NFC tags can cloned trivially and permanently. Wearing an NFC ring that can unlock your phone broadcasts a working phone PIN, without your awareness or consent, to any transmitter or receiver that cares to ask. It is safe to assume that malls and government security agencies worldwide are tracking you in part through your NFC tags.
Anything that uses a challenge-response protocol would be safe, but that’s not NFC tags at all. Google is removing a feature that can be used to break into your phone as easily as if you’d printed the PIN on a ring in Courier. Phew.
The NFC protocols implements by Yubico are dynamic, not static, derived from a secret key held in hardware on the device. Those dynamic methods are not vulnerable to the NFC Tag issues described above.

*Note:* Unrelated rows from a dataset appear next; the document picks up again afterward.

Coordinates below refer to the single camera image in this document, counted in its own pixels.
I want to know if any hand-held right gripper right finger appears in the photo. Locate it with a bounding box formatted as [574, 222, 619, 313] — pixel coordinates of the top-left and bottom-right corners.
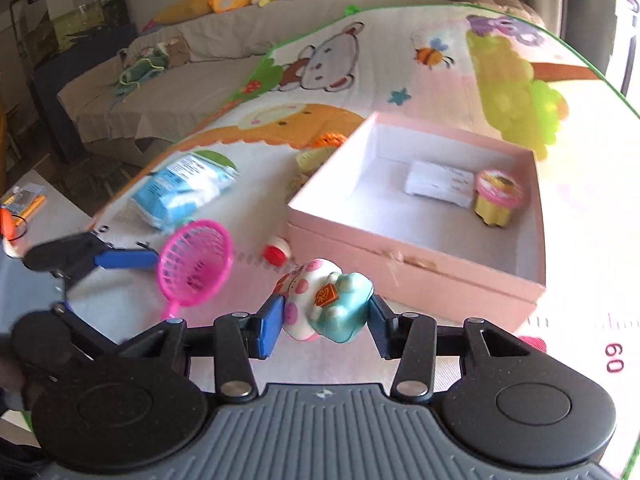
[366, 294, 532, 404]

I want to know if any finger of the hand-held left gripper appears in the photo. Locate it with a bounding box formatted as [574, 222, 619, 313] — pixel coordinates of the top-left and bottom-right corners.
[50, 302, 132, 362]
[22, 233, 161, 287]

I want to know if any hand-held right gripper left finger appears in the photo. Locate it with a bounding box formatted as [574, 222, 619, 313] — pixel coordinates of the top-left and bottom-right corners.
[119, 294, 287, 404]

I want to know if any white and teal toy figure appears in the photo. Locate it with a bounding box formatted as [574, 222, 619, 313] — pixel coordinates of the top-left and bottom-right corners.
[272, 258, 375, 345]

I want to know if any pink toy net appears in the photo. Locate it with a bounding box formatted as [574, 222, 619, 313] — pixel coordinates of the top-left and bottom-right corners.
[157, 220, 236, 322]

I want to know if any pink cardboard box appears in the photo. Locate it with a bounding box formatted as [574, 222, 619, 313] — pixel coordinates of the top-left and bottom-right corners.
[286, 112, 548, 326]

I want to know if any small red and white toy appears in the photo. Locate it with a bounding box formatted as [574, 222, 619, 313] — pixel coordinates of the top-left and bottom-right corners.
[263, 235, 292, 267]

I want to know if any blue and white packet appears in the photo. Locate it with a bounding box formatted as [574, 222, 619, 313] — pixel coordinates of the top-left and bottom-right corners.
[129, 152, 240, 234]

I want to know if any orange cone toy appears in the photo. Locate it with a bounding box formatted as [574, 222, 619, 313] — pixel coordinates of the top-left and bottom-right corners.
[0, 207, 29, 257]

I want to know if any orange pencil pack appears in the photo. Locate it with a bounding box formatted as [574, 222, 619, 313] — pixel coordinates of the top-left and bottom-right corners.
[0, 184, 47, 222]

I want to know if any white paper packet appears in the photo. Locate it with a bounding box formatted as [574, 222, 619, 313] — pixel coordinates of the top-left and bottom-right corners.
[404, 160, 476, 209]

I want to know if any dark blue cabinet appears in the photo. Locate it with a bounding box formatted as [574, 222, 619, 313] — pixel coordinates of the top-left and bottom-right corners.
[31, 22, 139, 163]

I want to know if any pink and yellow jelly cup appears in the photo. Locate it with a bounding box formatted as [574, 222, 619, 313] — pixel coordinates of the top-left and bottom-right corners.
[473, 168, 527, 229]

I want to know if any green knitted cloth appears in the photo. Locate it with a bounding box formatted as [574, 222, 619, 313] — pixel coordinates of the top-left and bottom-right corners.
[117, 44, 172, 97]

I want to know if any orange ribbed toy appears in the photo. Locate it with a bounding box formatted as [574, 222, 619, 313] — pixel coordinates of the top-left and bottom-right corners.
[312, 132, 349, 150]

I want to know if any grey covered sofa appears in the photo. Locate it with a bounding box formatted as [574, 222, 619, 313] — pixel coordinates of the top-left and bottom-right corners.
[56, 0, 501, 143]

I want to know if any glass fish tank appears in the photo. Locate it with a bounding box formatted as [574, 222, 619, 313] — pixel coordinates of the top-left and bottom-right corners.
[10, 0, 132, 72]

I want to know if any long yellow plush pillow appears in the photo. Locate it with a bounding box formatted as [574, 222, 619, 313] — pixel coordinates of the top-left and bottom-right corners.
[142, 0, 217, 36]

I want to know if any printed cartoon play mat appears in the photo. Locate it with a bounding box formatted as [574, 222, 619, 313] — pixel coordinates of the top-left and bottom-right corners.
[20, 2, 640, 480]

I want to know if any pink plush toy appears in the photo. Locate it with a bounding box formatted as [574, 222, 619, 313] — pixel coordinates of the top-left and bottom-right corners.
[469, 0, 542, 27]

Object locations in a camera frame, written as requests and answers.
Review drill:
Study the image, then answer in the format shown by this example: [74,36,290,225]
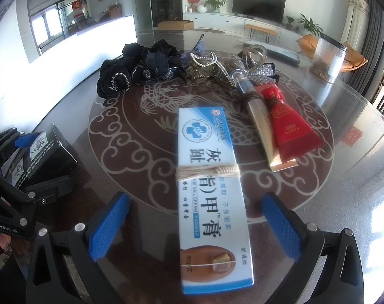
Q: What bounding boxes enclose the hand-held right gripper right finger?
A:
[261,192,365,304]

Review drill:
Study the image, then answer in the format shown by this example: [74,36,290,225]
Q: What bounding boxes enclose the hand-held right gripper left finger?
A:
[26,192,131,304]

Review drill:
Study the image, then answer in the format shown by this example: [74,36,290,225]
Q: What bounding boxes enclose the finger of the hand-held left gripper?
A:
[0,127,44,178]
[0,170,76,225]

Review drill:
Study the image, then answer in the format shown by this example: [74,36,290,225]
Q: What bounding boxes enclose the black printed box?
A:
[13,123,78,188]

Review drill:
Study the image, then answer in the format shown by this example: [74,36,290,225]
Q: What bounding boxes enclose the black rhinestone-trimmed scrunchie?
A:
[96,59,132,99]

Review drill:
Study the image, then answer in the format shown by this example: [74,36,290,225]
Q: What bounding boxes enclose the blue white cream box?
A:
[176,104,255,295]

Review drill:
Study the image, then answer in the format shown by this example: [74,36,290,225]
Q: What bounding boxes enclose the black velvet scrunchie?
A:
[120,42,153,67]
[149,39,180,58]

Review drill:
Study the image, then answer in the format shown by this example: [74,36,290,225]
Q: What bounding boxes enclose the black chiffon flower hair clip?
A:
[132,51,186,85]

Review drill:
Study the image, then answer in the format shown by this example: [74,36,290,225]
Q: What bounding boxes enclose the clear rhinestone bow hair claw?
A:
[222,45,281,87]

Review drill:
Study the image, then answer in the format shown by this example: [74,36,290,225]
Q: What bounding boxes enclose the clear rimless glasses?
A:
[180,33,209,61]

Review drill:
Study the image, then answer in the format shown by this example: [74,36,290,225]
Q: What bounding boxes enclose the dark patterned glass desktop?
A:
[0,30,384,304]

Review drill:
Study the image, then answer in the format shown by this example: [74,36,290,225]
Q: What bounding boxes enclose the red cosmetic tube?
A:
[254,84,325,161]

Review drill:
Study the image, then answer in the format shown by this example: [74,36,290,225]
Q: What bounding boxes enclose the gold cosmetic tube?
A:
[230,68,298,173]

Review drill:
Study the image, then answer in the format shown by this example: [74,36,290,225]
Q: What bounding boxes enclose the black framed glass door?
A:
[30,0,88,54]

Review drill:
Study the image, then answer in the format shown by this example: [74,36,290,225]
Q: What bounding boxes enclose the dark flat case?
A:
[243,41,300,67]

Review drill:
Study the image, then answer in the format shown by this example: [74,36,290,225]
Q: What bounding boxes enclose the clear plastic jar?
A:
[310,33,348,83]

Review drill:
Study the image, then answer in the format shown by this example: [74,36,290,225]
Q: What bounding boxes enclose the olive pearl hair claw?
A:
[181,52,233,87]

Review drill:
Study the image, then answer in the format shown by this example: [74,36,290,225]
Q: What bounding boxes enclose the orange lounge chair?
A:
[298,34,369,72]

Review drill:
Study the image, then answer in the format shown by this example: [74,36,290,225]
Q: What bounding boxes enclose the cardboard box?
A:
[157,20,194,31]

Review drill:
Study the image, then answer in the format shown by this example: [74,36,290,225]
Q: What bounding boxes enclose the dark glass display cabinet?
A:
[148,0,184,30]

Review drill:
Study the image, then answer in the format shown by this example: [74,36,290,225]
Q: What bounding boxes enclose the orange bench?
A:
[245,24,278,45]

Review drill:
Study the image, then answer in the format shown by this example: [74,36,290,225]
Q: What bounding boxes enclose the large leafy plant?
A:
[298,13,324,36]

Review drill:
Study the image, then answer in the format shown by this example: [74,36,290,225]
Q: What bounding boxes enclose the grey curtain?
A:
[357,0,384,97]

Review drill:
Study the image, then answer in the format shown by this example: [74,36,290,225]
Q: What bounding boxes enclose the white low cabinet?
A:
[182,12,306,43]

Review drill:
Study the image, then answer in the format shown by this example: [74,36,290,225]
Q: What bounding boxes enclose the beige curtain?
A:
[340,0,370,51]

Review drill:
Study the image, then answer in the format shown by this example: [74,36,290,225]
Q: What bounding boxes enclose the black television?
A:
[232,0,286,20]

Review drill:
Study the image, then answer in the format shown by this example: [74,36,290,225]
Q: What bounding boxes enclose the green potted plant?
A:
[205,0,227,14]

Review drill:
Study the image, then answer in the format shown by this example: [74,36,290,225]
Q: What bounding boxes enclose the beige twine hair tie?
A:
[175,164,241,182]

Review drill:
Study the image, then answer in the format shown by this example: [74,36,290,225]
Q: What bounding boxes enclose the brown hair tie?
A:
[241,90,286,106]

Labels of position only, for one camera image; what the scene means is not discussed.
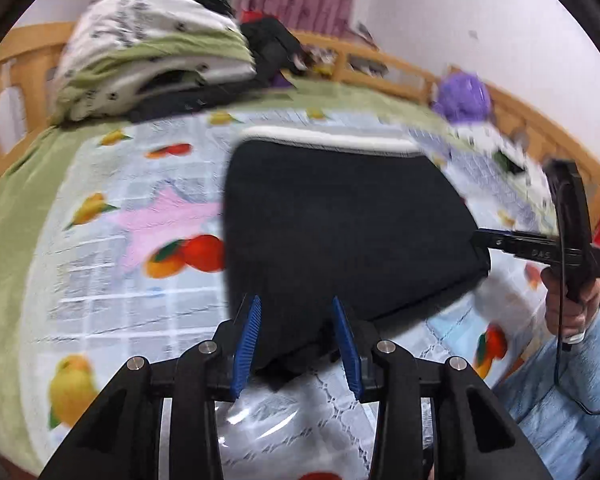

An attacker could use NFC to sniff the exchange between your phone and your Yubikey, so you're still vulnerable to eavesdropping. But the point of the challenge-response protocols is to make eavesdropping irrelevant.
The practical vulnerability would be if an attacker eavesdropped on a one-time password going over NFC, blocked your phone's outbound signals so that it can't send it, and then somehow used the one-time password for their own nefarious purposes.
You'll have to make your own judgement call on whether that's a level of compromise you can accept for your use case.
You can also have no lock screen password or a trivial pattern. Not everybody requires the same level of safety. I'm not expecting my phone to be safe against physical access at all (although it probably is).
A trivial pattern is safer than NFC, because it's more difficult to record surreptitiously. Getting a visual recording of your hand is more difficult than cloning your ring's NFC tag data.
No lock screen password is safer than NFC, because it's more difficult to unlock your phone. Getting a physical hand to unlock your phone is more difficult than transmitting an NFC unlock signal to it from a distance.
Anything that uses a challenge-response protocol would be safe, but that’s not NFC tags at all. Google is removing a feature that can be used to break into your phone as easily as if you’d printed the PIN on a ring in Courier. Phew.